Thursday, November 27, 2014

Cañon del Pato

Just finished ride from Huanchaco along the beach and a gravel track to the Cañon del Pato to the top, now in Caraz.

I know now what Michael's Peruvian wife Rosy  means about watching your head with the overhangs.  That's only with buses, though.  I pulled over to let a bus pass at a narrow spot next to a dropoff.  But the bus- on the inside- refused my courtesy.   What?   Then he motioned upward....  He couldn't go past because of the overhang.
Which forced me to edge past on the outside, next to the dropoff.  

Live and learn.   

Love those solid black upside down horseshoe signs.
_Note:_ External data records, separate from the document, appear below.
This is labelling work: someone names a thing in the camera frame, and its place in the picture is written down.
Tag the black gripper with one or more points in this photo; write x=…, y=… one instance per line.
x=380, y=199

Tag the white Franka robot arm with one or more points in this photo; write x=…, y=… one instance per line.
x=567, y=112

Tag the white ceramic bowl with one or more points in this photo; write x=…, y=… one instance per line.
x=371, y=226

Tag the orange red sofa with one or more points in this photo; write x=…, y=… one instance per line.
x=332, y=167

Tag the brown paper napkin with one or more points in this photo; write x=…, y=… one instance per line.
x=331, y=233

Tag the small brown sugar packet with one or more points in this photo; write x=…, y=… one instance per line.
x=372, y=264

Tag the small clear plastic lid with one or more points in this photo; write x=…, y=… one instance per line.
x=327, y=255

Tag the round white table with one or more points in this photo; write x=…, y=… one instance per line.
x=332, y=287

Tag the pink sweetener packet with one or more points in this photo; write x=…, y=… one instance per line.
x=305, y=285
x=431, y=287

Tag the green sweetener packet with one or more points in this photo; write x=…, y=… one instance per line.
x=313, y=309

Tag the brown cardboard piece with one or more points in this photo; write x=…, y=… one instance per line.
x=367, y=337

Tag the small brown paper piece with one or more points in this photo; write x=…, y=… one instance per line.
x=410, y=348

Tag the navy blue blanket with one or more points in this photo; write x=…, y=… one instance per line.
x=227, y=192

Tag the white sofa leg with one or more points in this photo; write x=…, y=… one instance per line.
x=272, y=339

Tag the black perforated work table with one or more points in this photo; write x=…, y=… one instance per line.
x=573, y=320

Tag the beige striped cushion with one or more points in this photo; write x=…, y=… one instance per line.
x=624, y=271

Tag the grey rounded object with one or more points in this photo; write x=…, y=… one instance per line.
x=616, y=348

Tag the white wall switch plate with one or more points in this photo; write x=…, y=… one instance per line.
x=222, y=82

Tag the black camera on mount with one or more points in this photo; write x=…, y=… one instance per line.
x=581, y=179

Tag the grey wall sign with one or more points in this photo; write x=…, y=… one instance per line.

They seem to refer mostly to those tunnels-  many of the 50 I encountered- that you must enter blind .  No light from the other end, no way to tell who's inside, or who's coming from the other end.  Worse, most of the road gravel scree has piled up all across the narrow road, except where car wheels have passed.  Their tracks..  Gotta stick to the tracks, or slide around.  Oh and no shoulders, just loose gravel.   Oh and for some reason it all continues inside the tunnels like outside.  Just that there is NO light in the blind tunnels, your eyes have no time to adjust to be able to see in the dark, and ya gotta stay in one track or the other.  Or go sideways, against a wall.  That is, IF you could see which you cannot.  And hope no one is coming, forgot that detail.

Glad I made it out of the tunnels alive.